**What is being asked**
Would you please give every entry again exactly, without the pictures?

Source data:
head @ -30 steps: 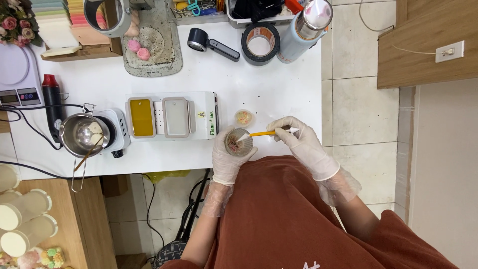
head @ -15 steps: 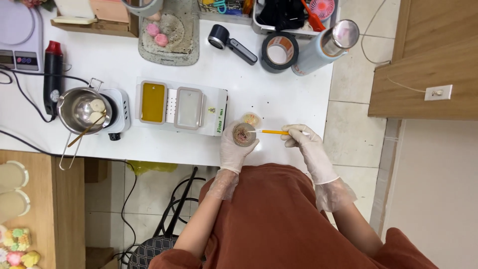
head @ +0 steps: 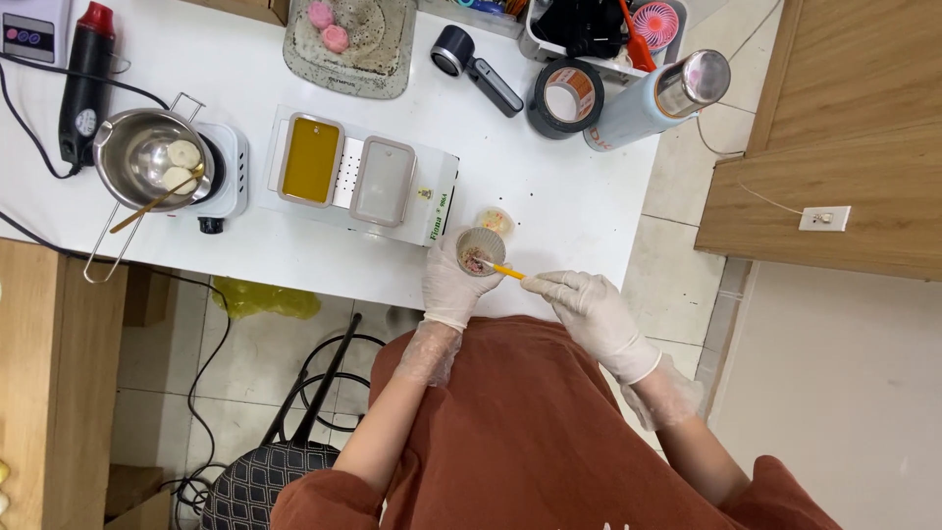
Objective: The person decorates small candle cups at a craft worktable. They use a small brush to place dried flower pieces inside ribbed cups, use a heat gun on the cups, and handle finished flower-shaped candles, arranging decorated cups on the table.
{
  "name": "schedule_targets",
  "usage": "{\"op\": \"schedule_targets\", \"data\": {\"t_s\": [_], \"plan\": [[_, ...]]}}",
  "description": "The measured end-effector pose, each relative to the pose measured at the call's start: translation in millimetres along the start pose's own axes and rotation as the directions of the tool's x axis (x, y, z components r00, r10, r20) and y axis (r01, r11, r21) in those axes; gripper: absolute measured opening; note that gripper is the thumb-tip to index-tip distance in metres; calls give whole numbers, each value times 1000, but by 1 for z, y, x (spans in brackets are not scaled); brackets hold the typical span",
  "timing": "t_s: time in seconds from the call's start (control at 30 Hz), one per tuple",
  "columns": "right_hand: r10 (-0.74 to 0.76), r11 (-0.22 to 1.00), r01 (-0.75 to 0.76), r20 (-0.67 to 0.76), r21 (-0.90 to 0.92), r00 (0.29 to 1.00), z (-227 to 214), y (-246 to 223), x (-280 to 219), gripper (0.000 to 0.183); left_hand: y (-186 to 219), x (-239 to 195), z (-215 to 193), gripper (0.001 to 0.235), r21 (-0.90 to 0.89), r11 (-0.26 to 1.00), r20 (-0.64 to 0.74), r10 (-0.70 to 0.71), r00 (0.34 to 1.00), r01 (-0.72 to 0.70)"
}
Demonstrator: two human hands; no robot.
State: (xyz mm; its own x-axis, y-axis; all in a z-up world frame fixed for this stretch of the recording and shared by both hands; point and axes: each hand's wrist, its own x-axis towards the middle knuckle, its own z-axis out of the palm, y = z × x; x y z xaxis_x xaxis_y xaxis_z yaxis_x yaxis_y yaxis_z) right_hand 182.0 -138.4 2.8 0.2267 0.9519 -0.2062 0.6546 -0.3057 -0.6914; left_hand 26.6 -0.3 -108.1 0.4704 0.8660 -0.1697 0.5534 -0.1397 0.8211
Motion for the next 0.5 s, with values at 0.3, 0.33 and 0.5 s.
{"op": "schedule_targets", "data": {"t_s": [0.3,0.33,0.5], "plan": [[-240,808,181,-32,-560,970,-13,3,-24,50,-10,-1,3,70,-38,998,-24,59,998,-60],[-239,807,180,-32,-562,971,-11,1,-23,50,-7,0,2,70,-40,997,-23,60,998,-61],[-254,832,163,-104,-531,961,1,-4,-21,44,3,-3,-4,66,-166,986,67,40,997,-28]]}}
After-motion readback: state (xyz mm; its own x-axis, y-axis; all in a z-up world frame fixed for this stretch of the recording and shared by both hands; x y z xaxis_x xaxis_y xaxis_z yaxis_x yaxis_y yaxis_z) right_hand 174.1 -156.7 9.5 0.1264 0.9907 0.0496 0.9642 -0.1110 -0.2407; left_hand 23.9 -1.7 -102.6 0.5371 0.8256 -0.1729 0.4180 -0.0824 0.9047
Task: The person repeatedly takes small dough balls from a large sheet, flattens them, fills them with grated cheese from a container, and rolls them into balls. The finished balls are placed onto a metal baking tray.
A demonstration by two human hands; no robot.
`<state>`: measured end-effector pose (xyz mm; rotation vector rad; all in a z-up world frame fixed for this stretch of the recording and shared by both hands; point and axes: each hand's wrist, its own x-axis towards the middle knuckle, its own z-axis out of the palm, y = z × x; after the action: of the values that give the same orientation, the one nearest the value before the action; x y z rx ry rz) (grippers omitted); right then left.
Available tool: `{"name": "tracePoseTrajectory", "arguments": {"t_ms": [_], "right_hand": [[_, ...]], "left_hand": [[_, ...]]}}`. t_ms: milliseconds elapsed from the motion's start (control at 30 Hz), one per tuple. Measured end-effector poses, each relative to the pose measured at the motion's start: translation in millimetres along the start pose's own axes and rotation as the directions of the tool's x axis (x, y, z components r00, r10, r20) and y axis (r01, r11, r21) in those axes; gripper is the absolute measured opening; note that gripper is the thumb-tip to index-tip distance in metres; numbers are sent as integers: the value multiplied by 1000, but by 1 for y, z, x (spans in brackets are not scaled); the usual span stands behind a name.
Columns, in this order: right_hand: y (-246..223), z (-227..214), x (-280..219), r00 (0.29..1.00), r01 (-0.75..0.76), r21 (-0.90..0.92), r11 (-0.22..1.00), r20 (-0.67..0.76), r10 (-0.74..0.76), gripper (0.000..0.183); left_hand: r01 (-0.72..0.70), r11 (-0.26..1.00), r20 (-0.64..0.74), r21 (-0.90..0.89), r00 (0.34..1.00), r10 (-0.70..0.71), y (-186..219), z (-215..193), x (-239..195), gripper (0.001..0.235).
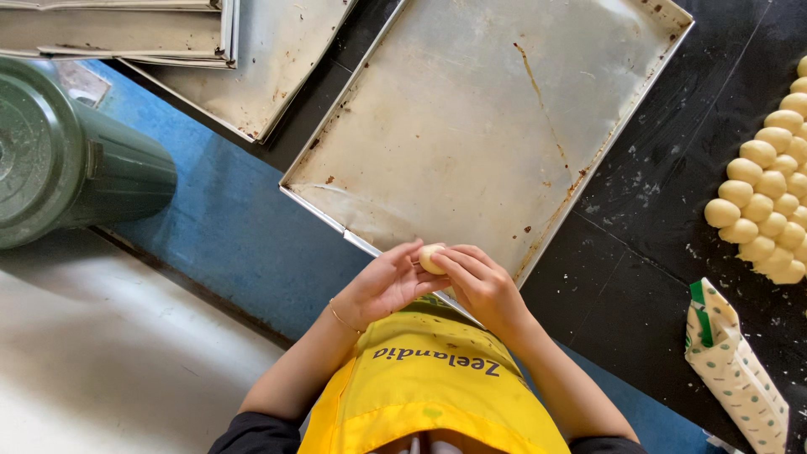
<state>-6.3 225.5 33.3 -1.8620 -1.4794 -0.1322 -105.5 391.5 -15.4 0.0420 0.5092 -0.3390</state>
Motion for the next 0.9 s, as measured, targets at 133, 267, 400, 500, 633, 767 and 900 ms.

**Exercise answer**
head @ -30 steps: 
head @ -15 steps: 
head @ +0 steps: 
Objective: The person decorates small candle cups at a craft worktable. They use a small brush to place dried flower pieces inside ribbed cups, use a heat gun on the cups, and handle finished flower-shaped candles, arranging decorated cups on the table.
{
  "name": "schedule_targets",
  "usage": "{\"op\": \"schedule_targets\", \"data\": {\"t_s\": [_], \"plan\": [[_, ...]]}}",
  "description": "The measured end-effector pose, each relative to the pose measured at the call's start: translation in millimetres along the start pose's own axes and rotation as the directions of the tool's x axis (x, y, z components r00, r10, r20) and y axis (r01, r11, r21) in those axes; gripper: absolute measured opening; note that gripper is the thumb-tip to index-tip distance in metres; calls give whole numbers, each value times 1000, but by 1 for z, y, x (spans in brackets are not scaled); brackets hold the typical span",
  "timing": "t_s: time in seconds from the call's start (control at 30 Hz), one per tuple",
  "columns": "right_hand: r10 (-0.74 to 0.76), r11 (-0.22 to 1.00), r01 (-0.75 to 0.76), r20 (-0.67 to 0.76), r21 (-0.90 to 0.92), r00 (0.29 to 1.00), z (-227 to 214), y (-246 to 223), x (-280 to 219), gripper (0.000 to 0.183); left_hand: y (-186 to 219), x (-239 to 195), z (-215 to 193), gripper (0.001 to 0.235), r21 (-0.90 to 0.89), r11 (-0.26 to 1.00), r20 (-0.64 to 0.74), r10 (-0.70 to 0.71), r00 (0.34 to 1.00), r01 (-0.72 to 0.70)"
}
Demonstrator: two human hands; no robot.
State: (xyz mm; its own x-axis, y-axis; all in a z-up world frame fixed for this stretch of the recording and shared by both hands; point and axes: each hand's wrist, its own x-axis towards the middle knuckle, its own z-axis out of the palm, y = z × x; x y z xaxis_x xaxis_y xaxis_z yaxis_x yaxis_y yaxis_z) right_hand 182.0 -138.4 2.8 0.2267 0.9519 -0.2062 0.6546 -0.3057 -0.6914; left_hand 26.6 -0.3 -108.1 0.4704 0.8660 -0.1697 0.5534 -0.1397 0.8211
Motion for the next 0.5 s, with values at 0.3, 0.33 and 0.5 s.
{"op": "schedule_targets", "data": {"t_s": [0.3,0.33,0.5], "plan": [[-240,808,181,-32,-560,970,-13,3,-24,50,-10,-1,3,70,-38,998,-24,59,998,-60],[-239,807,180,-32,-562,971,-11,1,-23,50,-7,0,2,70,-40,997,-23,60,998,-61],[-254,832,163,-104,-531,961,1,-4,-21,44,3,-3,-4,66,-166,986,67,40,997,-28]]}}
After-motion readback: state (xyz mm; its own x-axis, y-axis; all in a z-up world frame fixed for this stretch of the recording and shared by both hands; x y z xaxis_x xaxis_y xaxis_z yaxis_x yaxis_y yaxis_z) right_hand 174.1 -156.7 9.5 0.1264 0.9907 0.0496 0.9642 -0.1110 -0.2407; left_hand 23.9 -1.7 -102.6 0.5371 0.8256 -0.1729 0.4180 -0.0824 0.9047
Task: The person repeatedly takes small dough balls from a large sheet, flattens them, fills them with grated cheese from a container, and rolls them into balls. The finished balls are placed onto a metal baking tray.
A demonstration by two human hands; no robot.
`<state>`: measured end-effector pose (xyz mm; rotation vector rad; all in a z-up world frame fixed for this stretch of the recording and shared by both hands; point and axes: each hand's wrist, its own x-axis towards the middle knuckle, its own z-axis out of the palm, y = z × x; after the action: of the values that give the same orientation, the one nearest the value before the action; x y z rx ry rz) (grippers omitted); right then left.
Available tool: `{"name": "tracePoseTrajectory", "arguments": {"t_ms": [_], "right_hand": [[_, ...]], "left_hand": [[_, ...]]}}`. t_ms: milliseconds elapsed from the motion's start (control at 30 Hz), one per tuple. Measured end-effector poses, each relative to the pose measured at the motion's start: translation in millimetres along the start pose's own axes and rotation as the directions of the tool's x axis (x, y, z components r00, r10, r20) and y axis (r01, r11, r21) in those axes; gripper is the absolute measured opening; note that gripper is the thumb-tip to index-tip distance in metres; numbers are sent as integers: the value multiplied by 1000, but by 1 for y, z, x (spans in brackets are not scaled); the usual span stands behind a name.
Columns, in this order: right_hand: y (-246..223), z (-227..214), x (-280..219), r00 (0.29..1.00), r01 (-0.75..0.76), r21 (-0.90..0.92), r11 (-0.22..1.00), r20 (-0.67..0.76), r10 (-0.74..0.76), gripper (0.000..0.183); left_hand: r01 (-0.72..0.70), r11 (-0.26..1.00), r20 (-0.64..0.74), r21 (-0.90..0.89), r00 (0.34..1.00), r10 (-0.70..0.71), y (-186..219), z (-215..193), x (-239..195), gripper (0.001..0.235).
<state>-6.3 225.5 33.3 -1.8620 -1.4794 -0.1322 -105.5 391.5 -15.4 0.0420 0.5092 -0.3390</state>
Motion for the next 0.9 s, as measured, targets at 133, 267, 400, 500, 633, 767 and 900 ms.

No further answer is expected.